This is very much a TV movie from start to finish. The story moves very slowly and relies on huge leaps of faith - Harrison at first makes the connection of the murders to the IRA by noticing one of the victims is wearing a shoe that was made in Dublin. The logic of the whole thing never gets better than that - the final twist is quite easy to guess. The whole thing feels like it's a pilot for another odd couple cop series, especially the `welcome to New York' ending.
The characters never get better than crude stereotypes - Woodward is very British and forces his natural accent and mannerisms to breaking point. Hurley is also too English and doesn't have very much to do. Jeffery Nordling is OK as Hurley's cop boyfriend and he gets the action part of the film to do. Rent-a-bad-guy Kim Coates shows up as an IRA terrorist, but he does an Irish accent that wanders from bad Northern Irish to bad Southern accent.

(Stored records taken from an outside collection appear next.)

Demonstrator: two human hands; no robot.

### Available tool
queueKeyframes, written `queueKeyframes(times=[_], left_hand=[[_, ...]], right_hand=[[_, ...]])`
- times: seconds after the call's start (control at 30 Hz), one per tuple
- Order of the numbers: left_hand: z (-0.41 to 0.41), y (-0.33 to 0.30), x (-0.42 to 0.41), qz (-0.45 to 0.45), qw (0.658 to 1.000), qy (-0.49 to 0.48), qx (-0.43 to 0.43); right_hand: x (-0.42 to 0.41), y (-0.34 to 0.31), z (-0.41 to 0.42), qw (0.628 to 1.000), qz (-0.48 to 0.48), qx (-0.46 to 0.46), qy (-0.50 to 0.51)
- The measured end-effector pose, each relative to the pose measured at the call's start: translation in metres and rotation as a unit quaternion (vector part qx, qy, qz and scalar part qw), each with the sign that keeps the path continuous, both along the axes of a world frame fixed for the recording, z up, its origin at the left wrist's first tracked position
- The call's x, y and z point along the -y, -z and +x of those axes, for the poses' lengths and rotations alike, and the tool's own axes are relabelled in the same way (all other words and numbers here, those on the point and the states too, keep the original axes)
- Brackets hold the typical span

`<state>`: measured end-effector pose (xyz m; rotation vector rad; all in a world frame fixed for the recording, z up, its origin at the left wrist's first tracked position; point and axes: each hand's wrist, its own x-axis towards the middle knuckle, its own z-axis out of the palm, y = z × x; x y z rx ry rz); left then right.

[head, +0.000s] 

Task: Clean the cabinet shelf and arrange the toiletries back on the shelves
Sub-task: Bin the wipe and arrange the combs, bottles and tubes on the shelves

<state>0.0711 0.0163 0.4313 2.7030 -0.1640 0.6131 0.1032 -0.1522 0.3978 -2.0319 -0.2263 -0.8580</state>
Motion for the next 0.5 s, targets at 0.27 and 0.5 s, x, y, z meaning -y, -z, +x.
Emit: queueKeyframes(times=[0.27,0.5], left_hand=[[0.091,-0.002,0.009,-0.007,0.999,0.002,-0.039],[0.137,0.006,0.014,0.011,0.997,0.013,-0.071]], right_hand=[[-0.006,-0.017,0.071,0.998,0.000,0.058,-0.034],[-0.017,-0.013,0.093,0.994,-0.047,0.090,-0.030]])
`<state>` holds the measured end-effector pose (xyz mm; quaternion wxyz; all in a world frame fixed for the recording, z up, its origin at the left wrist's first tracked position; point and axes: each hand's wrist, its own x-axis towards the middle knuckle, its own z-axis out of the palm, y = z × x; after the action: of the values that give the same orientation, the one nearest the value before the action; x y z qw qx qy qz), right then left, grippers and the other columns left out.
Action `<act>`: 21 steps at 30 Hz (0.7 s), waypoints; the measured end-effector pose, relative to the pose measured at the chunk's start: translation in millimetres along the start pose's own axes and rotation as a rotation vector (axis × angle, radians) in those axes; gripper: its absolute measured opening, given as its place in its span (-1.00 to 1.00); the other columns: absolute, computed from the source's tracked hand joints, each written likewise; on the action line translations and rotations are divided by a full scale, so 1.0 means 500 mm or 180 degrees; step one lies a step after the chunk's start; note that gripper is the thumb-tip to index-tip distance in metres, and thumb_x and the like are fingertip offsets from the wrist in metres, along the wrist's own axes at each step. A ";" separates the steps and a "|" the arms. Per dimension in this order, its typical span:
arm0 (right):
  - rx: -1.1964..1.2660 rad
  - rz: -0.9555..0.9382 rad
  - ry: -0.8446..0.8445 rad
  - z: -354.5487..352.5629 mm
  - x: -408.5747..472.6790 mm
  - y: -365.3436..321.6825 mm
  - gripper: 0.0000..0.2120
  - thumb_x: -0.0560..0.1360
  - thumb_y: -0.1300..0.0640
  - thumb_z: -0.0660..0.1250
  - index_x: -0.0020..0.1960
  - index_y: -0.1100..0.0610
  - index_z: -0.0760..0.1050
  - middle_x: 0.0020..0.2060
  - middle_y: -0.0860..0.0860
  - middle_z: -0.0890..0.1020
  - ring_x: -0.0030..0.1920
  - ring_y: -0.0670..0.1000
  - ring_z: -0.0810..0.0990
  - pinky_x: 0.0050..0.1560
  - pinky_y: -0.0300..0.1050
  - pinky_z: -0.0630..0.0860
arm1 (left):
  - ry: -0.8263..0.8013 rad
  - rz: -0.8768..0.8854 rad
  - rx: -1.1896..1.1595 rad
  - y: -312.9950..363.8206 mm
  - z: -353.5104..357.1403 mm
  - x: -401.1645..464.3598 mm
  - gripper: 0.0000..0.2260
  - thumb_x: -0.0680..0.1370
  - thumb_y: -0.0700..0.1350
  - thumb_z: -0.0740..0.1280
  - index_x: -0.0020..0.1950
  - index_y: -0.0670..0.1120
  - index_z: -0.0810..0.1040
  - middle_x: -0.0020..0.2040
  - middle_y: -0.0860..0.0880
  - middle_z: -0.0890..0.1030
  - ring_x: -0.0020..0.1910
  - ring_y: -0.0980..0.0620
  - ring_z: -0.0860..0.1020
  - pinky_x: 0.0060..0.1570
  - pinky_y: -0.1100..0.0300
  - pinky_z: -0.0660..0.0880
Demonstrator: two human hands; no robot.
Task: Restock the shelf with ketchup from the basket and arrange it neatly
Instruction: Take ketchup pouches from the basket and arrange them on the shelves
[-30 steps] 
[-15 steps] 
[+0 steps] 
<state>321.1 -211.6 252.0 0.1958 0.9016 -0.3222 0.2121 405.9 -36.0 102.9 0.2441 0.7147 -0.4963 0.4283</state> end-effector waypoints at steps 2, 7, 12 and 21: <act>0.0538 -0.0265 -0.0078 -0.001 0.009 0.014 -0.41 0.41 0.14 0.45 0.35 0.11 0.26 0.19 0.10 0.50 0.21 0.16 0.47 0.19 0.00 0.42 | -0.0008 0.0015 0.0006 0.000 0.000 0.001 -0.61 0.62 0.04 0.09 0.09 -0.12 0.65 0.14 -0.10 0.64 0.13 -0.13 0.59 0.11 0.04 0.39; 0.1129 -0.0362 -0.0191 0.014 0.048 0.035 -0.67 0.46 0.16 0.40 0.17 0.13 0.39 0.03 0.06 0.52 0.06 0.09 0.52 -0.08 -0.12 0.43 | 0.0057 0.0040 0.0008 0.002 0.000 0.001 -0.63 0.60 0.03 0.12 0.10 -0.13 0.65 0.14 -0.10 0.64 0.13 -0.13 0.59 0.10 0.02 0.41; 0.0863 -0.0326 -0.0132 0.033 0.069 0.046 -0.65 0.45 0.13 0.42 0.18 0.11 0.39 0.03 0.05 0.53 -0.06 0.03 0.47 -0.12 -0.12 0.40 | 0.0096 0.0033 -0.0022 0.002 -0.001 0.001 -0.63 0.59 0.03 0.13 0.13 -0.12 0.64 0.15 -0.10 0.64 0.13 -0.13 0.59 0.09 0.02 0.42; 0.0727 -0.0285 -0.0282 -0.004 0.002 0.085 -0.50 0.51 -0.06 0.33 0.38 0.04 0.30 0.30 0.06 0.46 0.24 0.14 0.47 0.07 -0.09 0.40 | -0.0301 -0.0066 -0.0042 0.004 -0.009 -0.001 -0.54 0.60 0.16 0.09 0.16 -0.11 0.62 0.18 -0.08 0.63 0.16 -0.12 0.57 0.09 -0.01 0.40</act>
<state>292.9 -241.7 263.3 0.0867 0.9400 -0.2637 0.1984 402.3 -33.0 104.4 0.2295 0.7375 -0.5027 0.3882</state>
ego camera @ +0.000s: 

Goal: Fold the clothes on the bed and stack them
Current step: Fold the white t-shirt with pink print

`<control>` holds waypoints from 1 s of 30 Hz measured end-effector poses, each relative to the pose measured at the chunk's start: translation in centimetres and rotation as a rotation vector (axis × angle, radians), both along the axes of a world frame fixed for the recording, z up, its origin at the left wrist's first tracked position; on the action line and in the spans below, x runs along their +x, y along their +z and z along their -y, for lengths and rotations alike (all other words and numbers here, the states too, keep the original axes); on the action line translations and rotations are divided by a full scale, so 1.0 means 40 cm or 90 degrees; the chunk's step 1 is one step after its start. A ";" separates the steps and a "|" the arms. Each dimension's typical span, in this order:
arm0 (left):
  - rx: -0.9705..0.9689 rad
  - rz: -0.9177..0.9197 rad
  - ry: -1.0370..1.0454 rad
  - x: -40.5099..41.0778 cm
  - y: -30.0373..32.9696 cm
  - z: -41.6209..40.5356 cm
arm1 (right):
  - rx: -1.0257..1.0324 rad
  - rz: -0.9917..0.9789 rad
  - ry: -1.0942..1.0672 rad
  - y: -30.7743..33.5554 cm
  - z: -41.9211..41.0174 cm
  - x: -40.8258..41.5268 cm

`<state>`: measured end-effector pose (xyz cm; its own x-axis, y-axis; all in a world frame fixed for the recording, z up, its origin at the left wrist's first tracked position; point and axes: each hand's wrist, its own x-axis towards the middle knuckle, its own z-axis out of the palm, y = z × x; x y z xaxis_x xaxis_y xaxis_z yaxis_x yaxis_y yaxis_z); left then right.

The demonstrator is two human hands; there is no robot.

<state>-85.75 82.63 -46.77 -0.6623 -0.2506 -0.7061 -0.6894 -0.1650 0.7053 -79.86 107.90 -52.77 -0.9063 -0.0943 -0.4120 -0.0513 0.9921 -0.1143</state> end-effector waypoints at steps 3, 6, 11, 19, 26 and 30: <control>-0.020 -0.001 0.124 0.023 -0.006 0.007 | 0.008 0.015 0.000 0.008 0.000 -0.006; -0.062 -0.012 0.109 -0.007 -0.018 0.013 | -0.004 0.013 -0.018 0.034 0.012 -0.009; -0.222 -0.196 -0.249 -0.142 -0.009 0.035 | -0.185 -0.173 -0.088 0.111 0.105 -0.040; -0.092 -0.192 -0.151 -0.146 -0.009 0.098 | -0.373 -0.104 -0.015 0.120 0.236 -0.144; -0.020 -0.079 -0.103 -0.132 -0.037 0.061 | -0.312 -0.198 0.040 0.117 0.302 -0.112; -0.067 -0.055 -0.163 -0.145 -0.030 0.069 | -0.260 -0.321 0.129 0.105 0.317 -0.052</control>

In fact all the Irish accents are pretty bad - the worst being one `reformed' terrorist who says `peace' but pronounces it `pace'. The rest of the cast contains some well known faces including Mike Star's Lieutenant Tierney (every gangster film ever made!) and Daniel von Bargen's (Kruger in Sienfield) Captain Sternhardt.
Overall however it never gets above a standard TVM - and a pretty poor one at that.